Re: Sun Studio Express 3 compilers available for download



*** Hendrickson wrote:
ejko123@xxxxxxxxx wrote:
robert.corbett@xxxxxxx wrote:
I am unaware of any effective algorithms for optimizing a general
array expression. A superoptimizer approach might work, but I'm
guessing that most people would like their optimized compilations
to finish before the heat death of the universe.

This is probably much more than can be adequately discussed here,
but I'd like to understand why this is hard. Is it hard because of
the register allocation problem, the array temporary problem, or
something else? Are there some good review papers on the subject?

--Eric

I'll take a swing at listing 3 or 4 problems in no particular order.
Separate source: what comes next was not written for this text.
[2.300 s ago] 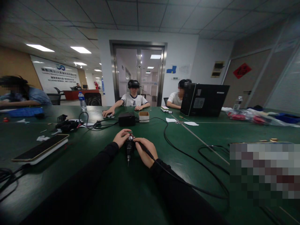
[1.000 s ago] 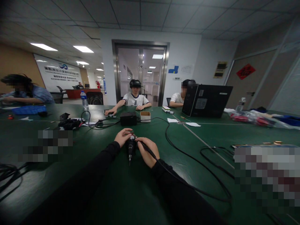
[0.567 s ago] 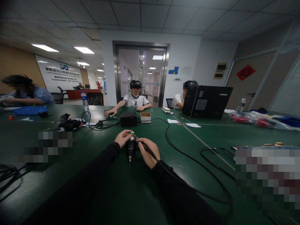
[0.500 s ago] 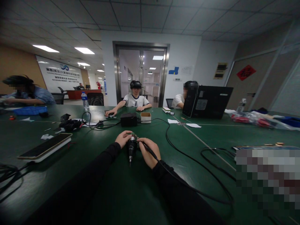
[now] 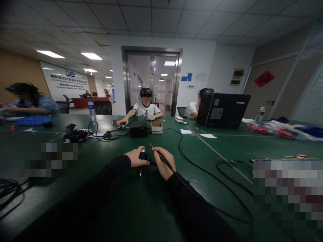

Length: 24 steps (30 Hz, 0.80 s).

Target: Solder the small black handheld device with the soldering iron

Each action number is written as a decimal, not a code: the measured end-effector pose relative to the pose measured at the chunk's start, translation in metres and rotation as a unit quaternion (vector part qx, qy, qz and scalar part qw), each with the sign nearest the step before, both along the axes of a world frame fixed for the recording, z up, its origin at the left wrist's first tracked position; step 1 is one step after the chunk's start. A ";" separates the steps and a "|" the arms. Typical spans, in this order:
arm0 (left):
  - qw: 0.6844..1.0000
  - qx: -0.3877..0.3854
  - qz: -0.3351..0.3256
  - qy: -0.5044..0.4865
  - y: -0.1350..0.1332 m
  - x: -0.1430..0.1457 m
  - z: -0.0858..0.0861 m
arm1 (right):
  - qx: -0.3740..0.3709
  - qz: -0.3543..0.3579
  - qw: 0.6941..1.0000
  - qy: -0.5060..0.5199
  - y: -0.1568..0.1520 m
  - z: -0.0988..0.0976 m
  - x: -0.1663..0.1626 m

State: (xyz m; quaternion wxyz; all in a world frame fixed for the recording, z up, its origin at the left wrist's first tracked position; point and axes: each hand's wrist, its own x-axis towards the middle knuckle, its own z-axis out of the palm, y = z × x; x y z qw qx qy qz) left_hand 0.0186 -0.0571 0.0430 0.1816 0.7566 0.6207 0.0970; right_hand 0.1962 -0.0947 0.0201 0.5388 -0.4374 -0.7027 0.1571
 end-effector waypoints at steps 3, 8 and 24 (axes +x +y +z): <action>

I have some practical observations which surfaced in a recent
investigation of why our code was crashing with segmentation faults.

This revealed that some compilers generate unnecessary array temporary
variables on the stack, for very simple array expressions
(array+constant), and perform an unnecessary
memory->memory copy of the array.

See what happens to the attached test code if you run it after setting
the stack size to less than 1MB. (ulimit -s 1000 for bash
shells.). This version doesn't have timing code, but adding it reveals
the obvious - that the unnecessary array copies cost time.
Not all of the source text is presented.